Day 8 of 28
The Shocking Alternative
Free Will and the Darkness It Made Possible
Scripture Readings
Today's Reading
Read Genesis 3:1-5: The serpent's temptation of Eve — "You will be like God, knowing good and evil."
Then read Romans 5:12: "Therefore, just as sin came into the world through one man, and death through sin, and so death spread to all men because all sinned."
Reflection
Lewis now addresses the question every thoughtful person asks: if God is good and all-powerful, why does evil exist? His answer centers on free will.
God could have made a world of automata — creatures that always did the right thing because they had no choice. But such creatures could never love, because love requires freedom. A robot that says "I love you" because it is programmed to do so is not really loving. Love must be freely given or it is not love at all.
"God created things which had free will. That means creatures which can go either wrong or right. Some people think they can imagine a creature which was free but had no possibility of going wrong; I cannot."
Freedom is a dangerous gift. It makes possible heroism, sacrifice, and genuine love — but it also makes possible cruelty, betrayal, and rebellion. God, Lewis argues, judged the risk worth taking. The alternative — a universe of puppets — would contain no evil but also no love.
"Free will, though it makes evil possible, is also the only thing that makes possible any love or goodness or joy worth having."
Genesis 3 dramatizes the moment the risk was realized. The serpent's temptation is precisely an appeal to free will: "You will be like God." The human choice to reject God's authority and seize autonomy — this is the origin of every evil that has followed.
Paul traces the consequence in Romans 5: through one man's choice, sin and death entered the world. The damage was catastrophic and universal. But Paul does not stop there — he goes on (in the verses that follow) to argue that the solution is even greater than the problem.
Going Deeper
Lewis is honest that free will does not solve every dimension of the problem of evil. It does not explain natural disasters or animal suffering. But it does explain the core of the human predicament: we are creatures made for love who have chosen rebellion instead. And it explains why God does not simply override our choices — because to do so would be to destroy the very thing that makes us capable of relationship with Him.
The "shocking alternative" of Lewis's title is this: God would rather have free creatures who can reject Him than controlled creatures who never could.
Key Quotes
“God created things which had free will. That means creatures which can go either wrong or right. Some people think they can imagine a creature which was free but had no possibility of going wrong; I cannot.”

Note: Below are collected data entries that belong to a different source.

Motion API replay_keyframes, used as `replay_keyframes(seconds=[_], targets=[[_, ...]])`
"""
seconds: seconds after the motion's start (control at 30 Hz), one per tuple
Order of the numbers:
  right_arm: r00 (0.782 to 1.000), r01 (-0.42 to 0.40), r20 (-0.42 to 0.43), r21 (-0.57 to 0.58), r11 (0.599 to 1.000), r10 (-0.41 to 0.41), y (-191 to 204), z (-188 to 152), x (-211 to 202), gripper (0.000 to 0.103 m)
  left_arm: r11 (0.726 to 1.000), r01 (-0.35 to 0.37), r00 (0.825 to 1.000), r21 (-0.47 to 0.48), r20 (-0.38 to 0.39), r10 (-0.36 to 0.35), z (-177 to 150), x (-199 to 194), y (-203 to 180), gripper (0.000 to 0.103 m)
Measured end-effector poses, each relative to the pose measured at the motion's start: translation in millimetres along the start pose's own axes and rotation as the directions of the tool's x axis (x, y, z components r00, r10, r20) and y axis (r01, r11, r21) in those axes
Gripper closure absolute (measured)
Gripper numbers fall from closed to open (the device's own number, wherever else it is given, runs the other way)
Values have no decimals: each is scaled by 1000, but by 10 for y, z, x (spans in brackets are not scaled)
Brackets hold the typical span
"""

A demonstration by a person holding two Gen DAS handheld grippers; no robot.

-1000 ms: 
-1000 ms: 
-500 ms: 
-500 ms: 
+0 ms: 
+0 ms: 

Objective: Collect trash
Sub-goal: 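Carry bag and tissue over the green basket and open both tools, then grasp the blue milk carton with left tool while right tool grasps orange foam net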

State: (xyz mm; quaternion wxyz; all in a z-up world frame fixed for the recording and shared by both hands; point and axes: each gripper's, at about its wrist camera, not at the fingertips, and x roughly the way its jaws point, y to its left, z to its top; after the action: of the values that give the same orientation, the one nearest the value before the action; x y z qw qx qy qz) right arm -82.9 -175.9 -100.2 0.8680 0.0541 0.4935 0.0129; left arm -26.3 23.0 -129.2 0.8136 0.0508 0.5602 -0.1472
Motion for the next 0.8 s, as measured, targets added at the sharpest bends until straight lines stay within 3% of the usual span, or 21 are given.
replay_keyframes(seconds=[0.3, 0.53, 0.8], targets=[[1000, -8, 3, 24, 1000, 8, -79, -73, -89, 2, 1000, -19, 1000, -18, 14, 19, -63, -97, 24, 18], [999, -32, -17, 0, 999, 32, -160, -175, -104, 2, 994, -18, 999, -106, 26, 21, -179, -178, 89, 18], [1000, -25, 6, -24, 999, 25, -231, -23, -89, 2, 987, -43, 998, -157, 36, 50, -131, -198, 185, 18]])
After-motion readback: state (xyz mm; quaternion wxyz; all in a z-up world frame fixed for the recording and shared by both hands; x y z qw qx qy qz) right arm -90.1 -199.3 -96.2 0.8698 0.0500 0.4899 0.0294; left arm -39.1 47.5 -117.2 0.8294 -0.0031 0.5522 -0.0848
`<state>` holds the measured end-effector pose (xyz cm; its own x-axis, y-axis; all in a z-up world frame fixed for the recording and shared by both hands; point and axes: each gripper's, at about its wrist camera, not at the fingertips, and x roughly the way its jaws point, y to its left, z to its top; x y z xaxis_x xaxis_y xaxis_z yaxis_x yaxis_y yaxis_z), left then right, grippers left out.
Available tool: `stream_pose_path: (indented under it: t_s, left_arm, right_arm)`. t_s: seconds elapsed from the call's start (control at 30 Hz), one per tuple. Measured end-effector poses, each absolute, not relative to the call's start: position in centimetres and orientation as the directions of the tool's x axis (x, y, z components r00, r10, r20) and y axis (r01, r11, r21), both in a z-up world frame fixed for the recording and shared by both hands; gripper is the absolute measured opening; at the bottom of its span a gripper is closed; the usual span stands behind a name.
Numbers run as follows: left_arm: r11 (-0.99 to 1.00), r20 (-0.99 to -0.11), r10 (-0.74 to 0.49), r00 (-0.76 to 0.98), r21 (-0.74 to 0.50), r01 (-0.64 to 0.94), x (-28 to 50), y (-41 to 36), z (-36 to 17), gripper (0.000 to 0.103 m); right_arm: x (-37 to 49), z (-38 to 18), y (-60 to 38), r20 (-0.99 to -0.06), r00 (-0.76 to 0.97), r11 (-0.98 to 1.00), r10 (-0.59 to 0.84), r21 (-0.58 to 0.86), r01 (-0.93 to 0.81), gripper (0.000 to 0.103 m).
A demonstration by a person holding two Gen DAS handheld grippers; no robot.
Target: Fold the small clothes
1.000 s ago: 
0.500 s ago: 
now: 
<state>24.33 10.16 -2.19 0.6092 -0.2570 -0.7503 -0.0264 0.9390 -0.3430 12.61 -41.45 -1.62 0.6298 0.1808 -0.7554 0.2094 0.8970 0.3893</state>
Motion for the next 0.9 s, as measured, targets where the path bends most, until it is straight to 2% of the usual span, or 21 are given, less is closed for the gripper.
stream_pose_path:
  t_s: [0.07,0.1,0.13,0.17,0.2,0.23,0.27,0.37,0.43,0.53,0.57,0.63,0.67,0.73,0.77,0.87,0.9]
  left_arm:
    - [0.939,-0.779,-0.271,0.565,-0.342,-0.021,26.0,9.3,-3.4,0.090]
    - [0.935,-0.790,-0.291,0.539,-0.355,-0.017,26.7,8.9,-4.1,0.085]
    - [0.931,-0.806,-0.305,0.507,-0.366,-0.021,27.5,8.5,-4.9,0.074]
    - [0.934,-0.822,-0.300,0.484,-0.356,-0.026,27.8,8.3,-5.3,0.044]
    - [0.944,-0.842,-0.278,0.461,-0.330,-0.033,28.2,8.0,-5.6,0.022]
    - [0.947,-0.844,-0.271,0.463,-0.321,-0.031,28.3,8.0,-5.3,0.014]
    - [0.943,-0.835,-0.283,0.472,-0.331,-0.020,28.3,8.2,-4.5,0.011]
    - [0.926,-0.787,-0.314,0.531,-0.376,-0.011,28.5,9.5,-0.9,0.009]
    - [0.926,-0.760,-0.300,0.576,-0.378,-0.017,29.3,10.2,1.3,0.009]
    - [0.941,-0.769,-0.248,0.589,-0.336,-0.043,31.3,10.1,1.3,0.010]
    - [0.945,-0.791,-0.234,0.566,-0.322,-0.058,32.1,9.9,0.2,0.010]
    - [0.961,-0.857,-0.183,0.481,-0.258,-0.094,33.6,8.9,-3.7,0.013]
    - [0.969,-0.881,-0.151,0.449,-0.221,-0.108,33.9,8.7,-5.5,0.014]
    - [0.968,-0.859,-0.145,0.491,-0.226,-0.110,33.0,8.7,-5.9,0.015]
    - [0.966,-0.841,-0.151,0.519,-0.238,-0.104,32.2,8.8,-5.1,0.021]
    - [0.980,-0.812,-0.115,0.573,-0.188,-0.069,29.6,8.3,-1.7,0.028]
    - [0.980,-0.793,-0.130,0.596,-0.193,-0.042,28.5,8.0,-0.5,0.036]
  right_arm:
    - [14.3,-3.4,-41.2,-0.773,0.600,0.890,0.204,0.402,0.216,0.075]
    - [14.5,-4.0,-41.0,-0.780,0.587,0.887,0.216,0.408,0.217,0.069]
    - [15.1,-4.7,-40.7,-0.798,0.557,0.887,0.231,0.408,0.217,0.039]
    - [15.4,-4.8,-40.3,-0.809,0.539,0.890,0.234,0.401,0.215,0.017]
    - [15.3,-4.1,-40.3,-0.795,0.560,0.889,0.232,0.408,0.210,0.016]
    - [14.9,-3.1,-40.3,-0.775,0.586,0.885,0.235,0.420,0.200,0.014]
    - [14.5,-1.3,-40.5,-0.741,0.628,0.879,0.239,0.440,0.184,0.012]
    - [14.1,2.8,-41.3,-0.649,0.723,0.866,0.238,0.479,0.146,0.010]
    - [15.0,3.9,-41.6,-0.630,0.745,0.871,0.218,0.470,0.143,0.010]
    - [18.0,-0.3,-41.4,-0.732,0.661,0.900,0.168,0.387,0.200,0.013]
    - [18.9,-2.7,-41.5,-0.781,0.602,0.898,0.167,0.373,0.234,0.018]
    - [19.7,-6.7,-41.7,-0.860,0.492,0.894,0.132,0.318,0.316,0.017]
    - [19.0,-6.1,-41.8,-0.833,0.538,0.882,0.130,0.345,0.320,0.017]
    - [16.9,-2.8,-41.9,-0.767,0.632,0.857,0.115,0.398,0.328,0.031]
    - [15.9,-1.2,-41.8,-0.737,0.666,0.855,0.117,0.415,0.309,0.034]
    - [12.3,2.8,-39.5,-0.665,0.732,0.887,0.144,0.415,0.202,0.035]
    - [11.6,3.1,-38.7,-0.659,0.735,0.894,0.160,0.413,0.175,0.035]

“If a thing is free to be good it is also free to be bad. And free will is what has made evil possible. Why, then, did God give them free will? Because free will, though it makes evil possible, is also the only thing that makes possible any love or goodness or joy worth having.”
Prayer Focus
Thanking God for the gift of free will — and asking for the grace to use it rightly
Meditation
Would you prefer a world where no one could choose evil but no one could truly love either? What does your answer reveal about the nature of love?
Question for Discussion
If free will is the only thing that makes love possible, was it worth the horrific evil it also made possible — the Holocaust, child abuse, genocide? How does your group wrestle with the cost of freedom, and where does the free-will argument fall short as an explanation for suffering?